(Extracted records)
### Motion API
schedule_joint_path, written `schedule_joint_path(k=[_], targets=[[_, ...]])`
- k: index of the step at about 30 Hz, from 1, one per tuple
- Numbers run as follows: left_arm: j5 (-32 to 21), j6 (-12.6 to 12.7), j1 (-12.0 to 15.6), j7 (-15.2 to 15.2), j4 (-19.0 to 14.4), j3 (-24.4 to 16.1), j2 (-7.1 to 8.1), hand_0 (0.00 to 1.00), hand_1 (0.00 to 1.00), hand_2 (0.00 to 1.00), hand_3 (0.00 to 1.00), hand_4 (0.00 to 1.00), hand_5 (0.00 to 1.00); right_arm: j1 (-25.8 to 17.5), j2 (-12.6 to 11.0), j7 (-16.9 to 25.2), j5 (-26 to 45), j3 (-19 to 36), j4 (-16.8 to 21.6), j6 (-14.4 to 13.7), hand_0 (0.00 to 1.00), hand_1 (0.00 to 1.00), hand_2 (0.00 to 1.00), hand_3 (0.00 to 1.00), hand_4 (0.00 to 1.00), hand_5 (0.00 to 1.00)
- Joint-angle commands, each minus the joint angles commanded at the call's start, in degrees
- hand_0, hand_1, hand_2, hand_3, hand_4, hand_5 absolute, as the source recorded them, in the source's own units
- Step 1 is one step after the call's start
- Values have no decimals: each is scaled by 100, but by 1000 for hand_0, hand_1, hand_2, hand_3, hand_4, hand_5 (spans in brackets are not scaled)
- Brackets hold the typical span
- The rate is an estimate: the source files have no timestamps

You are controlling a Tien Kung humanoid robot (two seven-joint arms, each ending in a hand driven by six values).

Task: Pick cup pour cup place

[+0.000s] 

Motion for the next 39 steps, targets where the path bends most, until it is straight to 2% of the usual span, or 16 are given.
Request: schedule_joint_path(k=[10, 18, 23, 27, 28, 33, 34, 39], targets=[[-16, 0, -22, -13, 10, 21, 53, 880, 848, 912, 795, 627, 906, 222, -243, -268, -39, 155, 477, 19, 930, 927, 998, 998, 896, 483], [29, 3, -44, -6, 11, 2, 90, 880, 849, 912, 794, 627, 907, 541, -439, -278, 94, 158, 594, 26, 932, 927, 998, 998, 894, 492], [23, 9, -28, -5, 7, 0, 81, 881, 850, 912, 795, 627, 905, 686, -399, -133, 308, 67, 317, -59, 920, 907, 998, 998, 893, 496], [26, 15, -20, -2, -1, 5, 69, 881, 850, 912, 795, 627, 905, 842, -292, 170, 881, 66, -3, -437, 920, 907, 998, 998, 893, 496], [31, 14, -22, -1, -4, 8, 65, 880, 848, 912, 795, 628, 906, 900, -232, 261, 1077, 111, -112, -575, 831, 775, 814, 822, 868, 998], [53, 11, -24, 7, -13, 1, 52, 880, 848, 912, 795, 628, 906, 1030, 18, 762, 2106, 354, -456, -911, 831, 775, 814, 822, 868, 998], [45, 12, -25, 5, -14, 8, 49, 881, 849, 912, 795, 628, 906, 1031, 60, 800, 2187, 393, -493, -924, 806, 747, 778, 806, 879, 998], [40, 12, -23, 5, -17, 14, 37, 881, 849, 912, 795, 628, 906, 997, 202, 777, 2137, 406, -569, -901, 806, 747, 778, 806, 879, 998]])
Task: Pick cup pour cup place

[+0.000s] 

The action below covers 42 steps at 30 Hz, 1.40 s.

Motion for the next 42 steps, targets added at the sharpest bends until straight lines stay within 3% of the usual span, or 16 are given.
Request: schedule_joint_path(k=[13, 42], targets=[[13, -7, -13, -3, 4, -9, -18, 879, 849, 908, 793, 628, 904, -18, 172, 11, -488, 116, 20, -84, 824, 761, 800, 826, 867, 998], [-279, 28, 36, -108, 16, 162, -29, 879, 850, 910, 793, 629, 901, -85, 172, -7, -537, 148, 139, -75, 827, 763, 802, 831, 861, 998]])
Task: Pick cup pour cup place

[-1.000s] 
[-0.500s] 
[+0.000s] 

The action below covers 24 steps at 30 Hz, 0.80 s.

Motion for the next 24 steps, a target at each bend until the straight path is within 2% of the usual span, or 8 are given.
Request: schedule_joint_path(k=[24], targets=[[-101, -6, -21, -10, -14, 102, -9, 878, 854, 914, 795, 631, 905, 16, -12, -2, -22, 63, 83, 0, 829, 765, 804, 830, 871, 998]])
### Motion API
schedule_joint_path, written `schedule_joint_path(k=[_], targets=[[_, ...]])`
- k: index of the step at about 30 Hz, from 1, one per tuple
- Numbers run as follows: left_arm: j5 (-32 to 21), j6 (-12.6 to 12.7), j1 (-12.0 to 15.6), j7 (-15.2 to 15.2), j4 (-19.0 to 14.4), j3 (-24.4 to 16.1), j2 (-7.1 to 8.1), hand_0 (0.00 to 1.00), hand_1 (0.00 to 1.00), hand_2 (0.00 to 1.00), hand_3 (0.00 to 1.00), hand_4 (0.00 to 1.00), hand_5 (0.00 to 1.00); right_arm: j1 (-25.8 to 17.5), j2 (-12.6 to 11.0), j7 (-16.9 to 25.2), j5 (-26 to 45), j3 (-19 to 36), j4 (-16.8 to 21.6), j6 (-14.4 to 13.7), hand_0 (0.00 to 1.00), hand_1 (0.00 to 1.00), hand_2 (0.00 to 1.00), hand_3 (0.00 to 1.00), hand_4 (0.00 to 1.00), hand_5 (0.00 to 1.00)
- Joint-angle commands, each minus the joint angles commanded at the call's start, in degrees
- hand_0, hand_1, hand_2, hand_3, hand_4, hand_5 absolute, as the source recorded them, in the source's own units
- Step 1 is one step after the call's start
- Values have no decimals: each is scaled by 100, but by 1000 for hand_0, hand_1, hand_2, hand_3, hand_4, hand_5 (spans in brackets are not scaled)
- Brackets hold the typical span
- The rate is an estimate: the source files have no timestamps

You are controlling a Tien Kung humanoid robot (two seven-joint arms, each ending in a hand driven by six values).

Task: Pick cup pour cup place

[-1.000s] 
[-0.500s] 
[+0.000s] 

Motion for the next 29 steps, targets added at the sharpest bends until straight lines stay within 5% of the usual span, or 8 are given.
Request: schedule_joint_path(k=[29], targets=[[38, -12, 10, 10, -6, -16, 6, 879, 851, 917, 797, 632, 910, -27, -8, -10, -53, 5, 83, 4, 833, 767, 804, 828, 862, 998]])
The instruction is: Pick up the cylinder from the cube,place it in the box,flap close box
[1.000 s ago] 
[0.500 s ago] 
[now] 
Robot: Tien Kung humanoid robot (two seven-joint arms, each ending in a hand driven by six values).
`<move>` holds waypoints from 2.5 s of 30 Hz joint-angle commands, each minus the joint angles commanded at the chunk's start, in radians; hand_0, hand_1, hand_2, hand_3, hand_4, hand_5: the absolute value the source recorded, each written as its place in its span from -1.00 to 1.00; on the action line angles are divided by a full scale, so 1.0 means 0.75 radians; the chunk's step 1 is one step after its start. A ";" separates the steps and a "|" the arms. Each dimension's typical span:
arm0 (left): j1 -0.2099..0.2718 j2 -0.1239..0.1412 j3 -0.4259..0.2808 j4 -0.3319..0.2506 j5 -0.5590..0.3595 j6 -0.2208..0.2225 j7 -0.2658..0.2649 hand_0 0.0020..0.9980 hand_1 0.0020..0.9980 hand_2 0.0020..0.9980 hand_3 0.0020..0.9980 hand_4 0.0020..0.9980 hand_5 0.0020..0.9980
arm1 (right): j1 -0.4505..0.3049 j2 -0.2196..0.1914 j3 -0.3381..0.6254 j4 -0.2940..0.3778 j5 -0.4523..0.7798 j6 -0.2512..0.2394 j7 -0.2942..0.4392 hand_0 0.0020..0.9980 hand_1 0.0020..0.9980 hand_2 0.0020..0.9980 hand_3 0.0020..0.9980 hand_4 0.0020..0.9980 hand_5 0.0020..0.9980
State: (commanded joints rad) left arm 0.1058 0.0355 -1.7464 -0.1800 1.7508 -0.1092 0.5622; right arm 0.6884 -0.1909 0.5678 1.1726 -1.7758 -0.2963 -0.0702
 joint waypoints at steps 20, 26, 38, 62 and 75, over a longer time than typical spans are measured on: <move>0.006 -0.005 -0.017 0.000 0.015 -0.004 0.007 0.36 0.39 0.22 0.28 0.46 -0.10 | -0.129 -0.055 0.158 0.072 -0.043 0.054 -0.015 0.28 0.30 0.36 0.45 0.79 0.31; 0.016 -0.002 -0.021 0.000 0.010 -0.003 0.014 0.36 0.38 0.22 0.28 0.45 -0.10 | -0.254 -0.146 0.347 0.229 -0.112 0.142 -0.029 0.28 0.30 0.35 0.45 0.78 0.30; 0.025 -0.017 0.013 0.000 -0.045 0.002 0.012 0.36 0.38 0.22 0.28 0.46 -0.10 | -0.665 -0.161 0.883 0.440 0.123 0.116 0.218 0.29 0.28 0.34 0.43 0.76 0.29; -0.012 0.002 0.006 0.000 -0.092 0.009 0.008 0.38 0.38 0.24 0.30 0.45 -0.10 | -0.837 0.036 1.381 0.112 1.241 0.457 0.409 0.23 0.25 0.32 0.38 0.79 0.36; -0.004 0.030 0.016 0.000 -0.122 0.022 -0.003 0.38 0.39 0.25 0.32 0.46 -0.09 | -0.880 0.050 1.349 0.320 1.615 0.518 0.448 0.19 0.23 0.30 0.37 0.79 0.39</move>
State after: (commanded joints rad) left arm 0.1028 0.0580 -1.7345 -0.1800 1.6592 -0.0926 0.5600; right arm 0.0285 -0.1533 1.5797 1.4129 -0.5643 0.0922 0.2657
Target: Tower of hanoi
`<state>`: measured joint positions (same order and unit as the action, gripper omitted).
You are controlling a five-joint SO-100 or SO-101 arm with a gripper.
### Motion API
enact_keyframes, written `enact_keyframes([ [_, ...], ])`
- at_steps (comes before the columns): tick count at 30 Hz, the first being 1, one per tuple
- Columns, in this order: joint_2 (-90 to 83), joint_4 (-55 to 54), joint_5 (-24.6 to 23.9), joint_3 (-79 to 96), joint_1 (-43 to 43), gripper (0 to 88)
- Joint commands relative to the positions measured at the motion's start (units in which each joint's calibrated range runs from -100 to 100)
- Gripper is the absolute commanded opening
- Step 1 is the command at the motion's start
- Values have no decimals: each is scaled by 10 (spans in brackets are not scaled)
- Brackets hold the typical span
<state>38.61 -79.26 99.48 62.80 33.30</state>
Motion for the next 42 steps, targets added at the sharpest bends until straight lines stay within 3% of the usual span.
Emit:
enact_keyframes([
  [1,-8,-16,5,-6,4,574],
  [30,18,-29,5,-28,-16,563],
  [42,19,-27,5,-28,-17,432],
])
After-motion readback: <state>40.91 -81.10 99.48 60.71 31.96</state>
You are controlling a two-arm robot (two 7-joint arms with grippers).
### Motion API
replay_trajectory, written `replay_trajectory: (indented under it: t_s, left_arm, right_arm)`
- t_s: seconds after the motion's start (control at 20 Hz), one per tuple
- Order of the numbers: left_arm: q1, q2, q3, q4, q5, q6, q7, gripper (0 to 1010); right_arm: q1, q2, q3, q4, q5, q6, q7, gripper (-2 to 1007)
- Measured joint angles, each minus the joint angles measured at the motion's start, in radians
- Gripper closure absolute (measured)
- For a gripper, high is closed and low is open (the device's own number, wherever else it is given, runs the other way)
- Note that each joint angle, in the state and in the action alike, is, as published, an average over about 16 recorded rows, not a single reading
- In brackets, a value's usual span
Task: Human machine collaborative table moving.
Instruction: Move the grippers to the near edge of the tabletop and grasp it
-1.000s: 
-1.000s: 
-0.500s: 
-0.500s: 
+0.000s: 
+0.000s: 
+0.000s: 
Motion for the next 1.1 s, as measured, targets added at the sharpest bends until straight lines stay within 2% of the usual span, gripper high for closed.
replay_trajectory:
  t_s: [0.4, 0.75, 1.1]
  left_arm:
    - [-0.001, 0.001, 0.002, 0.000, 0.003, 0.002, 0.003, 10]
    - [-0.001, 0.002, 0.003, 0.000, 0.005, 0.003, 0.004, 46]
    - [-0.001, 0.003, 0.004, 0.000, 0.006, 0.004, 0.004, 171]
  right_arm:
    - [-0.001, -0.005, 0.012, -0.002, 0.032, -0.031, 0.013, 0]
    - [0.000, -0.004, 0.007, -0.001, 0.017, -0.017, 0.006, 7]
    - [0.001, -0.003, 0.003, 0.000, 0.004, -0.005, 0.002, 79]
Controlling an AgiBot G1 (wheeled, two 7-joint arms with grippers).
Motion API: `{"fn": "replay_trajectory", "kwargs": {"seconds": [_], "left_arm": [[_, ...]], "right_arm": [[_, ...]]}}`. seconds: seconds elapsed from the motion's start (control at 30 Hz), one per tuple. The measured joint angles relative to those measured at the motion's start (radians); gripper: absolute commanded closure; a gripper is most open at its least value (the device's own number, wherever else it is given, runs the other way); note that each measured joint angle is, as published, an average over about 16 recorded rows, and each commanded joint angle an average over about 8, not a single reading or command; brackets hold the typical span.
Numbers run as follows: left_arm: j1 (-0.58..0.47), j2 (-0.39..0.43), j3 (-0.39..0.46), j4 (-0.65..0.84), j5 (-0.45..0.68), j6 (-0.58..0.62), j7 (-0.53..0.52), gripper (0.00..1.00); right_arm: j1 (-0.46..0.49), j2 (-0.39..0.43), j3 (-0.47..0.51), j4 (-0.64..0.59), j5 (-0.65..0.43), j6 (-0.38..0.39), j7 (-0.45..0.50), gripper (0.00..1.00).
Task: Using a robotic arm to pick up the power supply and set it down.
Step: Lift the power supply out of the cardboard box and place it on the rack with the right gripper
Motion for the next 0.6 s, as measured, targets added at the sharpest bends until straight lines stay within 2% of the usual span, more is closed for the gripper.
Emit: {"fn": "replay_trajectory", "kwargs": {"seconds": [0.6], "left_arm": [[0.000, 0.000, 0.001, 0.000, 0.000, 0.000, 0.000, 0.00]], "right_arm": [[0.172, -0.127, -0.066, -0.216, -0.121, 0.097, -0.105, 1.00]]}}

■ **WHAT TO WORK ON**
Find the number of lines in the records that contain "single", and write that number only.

■ **TASK RESULT**
2